To call the campaign a misrepresentation is an understatement. While it draws attention to the fact that Kony, indicted for war crimes by the International Criminal Court in 2005, is still on the loose, it’s portrayal of his alleged crimes in Northern Uganda are from a bygone era.
Musa Okwanga, writing for The Independent, discusses the complexities the video left out:
What the narrator also failed to do was mention to his son that when a bad guy like Kony is running riot for years on end, raping and slashing and seizing and shooting, then there is most likely another host of bad guys out there letting him get on with it. He probably should have told him that, too.
The LRA is reported to be 90% made up of abducted children – military defeat would mean engaging in combat and targeting of the very victims of this war; these children are the LRA.

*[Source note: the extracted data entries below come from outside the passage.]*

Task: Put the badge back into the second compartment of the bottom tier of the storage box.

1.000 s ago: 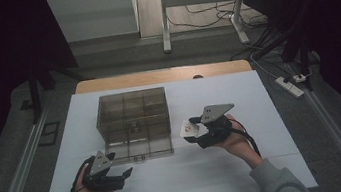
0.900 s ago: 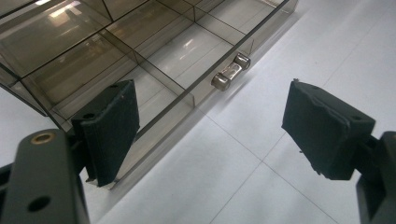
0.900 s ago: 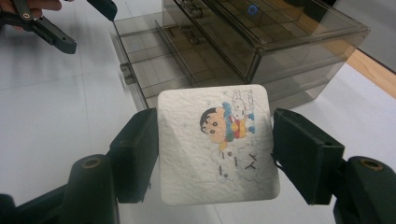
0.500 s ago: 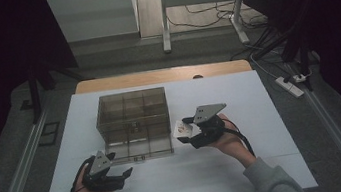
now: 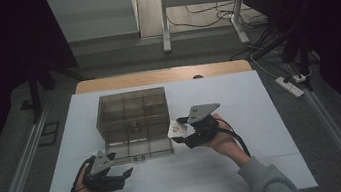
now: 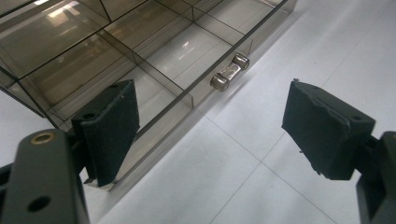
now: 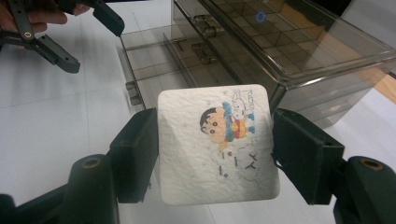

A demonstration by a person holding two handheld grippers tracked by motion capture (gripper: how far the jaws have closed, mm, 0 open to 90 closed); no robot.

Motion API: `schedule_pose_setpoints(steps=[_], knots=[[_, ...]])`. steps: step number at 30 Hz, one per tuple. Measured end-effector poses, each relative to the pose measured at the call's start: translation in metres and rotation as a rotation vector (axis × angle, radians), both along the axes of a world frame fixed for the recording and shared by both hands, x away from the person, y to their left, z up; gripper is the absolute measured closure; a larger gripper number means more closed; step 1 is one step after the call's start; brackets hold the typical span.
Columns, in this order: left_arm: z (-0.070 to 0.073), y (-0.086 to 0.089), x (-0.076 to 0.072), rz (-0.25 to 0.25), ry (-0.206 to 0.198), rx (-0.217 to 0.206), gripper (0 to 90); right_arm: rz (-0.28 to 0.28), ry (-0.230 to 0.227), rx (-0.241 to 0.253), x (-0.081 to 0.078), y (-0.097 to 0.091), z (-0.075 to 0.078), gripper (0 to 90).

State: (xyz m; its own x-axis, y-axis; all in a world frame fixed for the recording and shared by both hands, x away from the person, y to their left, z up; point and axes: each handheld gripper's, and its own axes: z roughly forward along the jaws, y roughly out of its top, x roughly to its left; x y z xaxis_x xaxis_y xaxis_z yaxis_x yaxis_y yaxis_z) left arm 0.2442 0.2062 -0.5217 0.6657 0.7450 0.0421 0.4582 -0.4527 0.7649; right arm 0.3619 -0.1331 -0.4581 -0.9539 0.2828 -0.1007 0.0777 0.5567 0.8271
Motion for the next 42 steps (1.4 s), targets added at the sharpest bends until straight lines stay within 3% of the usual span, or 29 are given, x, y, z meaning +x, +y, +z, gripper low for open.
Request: schedule_pose_setpoints(steps=[42], knots=[[0.000, -0.001, 0.000, -0.003, -0.001, 0.007, 18.7, 0.054, 0.010, 0.011, 0.001, 0.037, -0.006, 32.5]])
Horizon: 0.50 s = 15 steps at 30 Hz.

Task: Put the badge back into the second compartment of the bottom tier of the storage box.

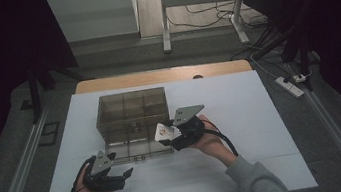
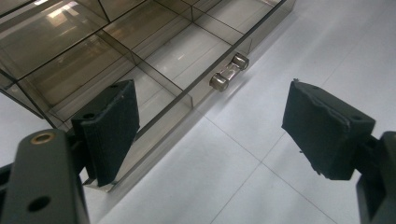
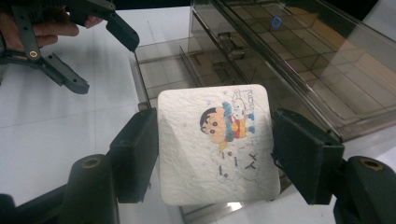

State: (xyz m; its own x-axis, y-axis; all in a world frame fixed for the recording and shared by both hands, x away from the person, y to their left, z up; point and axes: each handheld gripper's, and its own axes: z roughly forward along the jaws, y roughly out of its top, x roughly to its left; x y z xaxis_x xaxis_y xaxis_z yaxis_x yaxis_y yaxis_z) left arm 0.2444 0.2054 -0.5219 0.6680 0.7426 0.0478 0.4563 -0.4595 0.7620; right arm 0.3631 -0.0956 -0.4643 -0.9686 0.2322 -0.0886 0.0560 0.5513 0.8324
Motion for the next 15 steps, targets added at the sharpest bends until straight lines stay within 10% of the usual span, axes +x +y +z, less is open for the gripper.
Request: schedule_pose_setpoints(steps=[15], knots=[[0.000, -0.001, 0.000, -0.001, -0.003, 0.001, 18.7, 0.028, 0.005, -0.005, 0.000, 0.016, -0.003, 32.5]])
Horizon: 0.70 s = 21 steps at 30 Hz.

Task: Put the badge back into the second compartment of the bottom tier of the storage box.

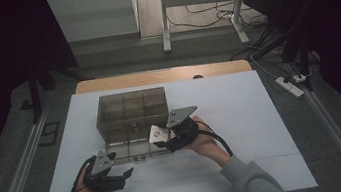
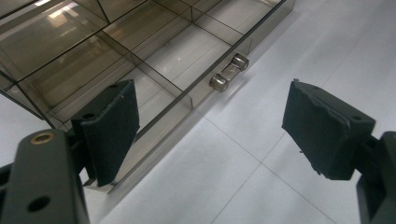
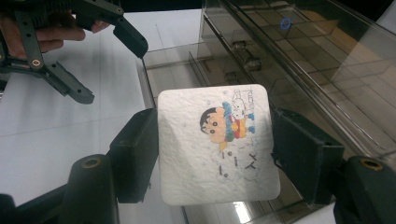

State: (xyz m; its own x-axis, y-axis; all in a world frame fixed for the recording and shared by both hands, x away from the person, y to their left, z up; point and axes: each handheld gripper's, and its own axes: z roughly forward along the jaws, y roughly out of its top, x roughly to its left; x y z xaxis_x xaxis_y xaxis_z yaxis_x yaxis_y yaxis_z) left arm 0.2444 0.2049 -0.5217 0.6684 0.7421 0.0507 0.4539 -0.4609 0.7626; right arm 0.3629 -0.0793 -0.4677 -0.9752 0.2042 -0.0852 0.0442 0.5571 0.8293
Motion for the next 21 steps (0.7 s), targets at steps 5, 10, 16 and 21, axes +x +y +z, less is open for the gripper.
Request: schedule_pose_setpoints(steps=[5, 10, 16, 21], knots=[[0.000, 0.000, 0.000, -0.001, -0.001, -0.001, 18.7, 0.007, 0.003, 0.003, 0.000, 0.006, -0.001, 32.5], [0.000, 0.000, 0.000, -0.004, 0.001, 0.004, 18.6, 0.016, 0.005, 0.000, 0.000, 0.011, -0.003, 32.5], [0.000, 0.000, -0.001, -0.003, 0.001, 0.003, 18.6, 0.021, 0.006, -0.001, 0.001, 0.016, -0.005, 32.5], [0.000, 0.000, 0.000, -0.005, 0.004, 0.002, 18.6, 0.024, 0.012, 0.006, 0.003, 0.022, -0.006, 32.5]])
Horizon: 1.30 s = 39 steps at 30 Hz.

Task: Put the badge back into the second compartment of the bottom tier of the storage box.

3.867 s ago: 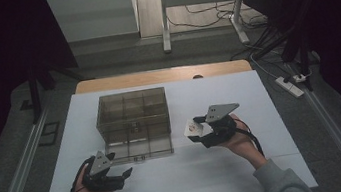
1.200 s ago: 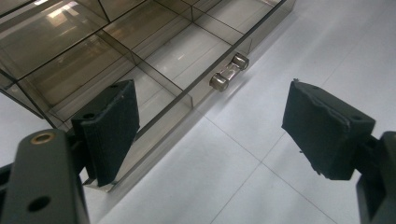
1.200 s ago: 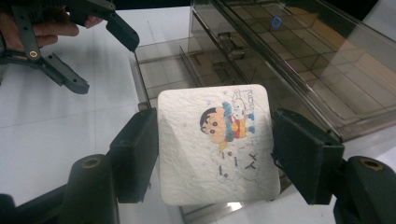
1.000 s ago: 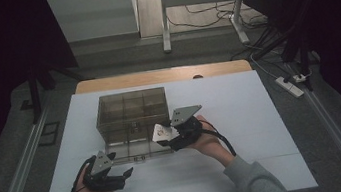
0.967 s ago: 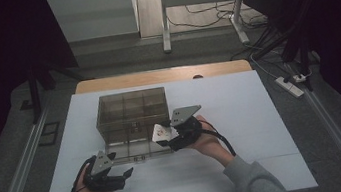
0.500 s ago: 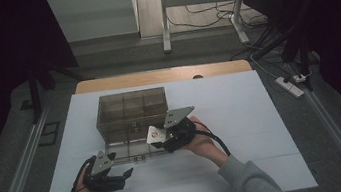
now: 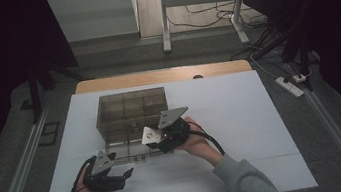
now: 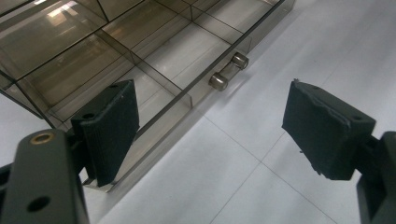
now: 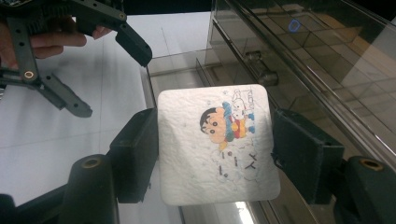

The author of Visible Children examines the armies on the other side of the war:
Both the Ugandan army and Sudan People’s Liberation Army are riddled with accusations of rape and looting, but Invisible Children defends them, arguing that the Ugandan army is “better equipped than that of any of the other affected countries”, although Kony is no longer active in Uganda and hasn’t been since 2006 by their own admission.
People who have lived there for years, bona fide aid workers who have studied foreign policy and other relevant fields like public health, who are really there because they are trying to solve problems — they see Invisible Children as trying to promote themselves and a version of the narrative.
Eric Ritskes, writing at Wanderings, reminds us that it is not about us:
It falls into the trap, the belief that the problem is ignorance and the answer is education. When we tell more people about Kony and the LRA, something WILL happen. It’s not true…More education does not change the systems and structures of oppression, those that need Africa to be the place of suffering and war and saving…We need to learn: It’s not about us.
Kate Cronin-Furman & Amanda Taub, writing at The Atlantic, discuss the arrogance of the campaign:
Perhaps worst of all are the unexplored assumptions underpinning the awareness argument, which reduce people in conflict situations to two broad categories: mass-murderers like Joseph Kony and passive victims so helpless that they must wait around to be saved by a bunch of American college students with stickers. No Ugandans or other Africans are shown offering policy suggestions in the film, and it is implied that local governments were ineffective in combating the LRA simply because they didn’t have enough American assistance.
Patrick Wegner, writing at Justice in Conflict, offers some final thoughts:
To conclude, the Kony 2012 campaign is a reminder why we should see advocacy campaigns to interfere in conflicts with some scepticism, no matter how good the cause…. It also challenges us to think of ways how to design advocacy campaigns that mobilise many people without dumbing down the problem and its purported solution.
We put in a lot of work reading, reviewing, compiling, and excerpting these pieces for you, and hope you will consider them in this debate.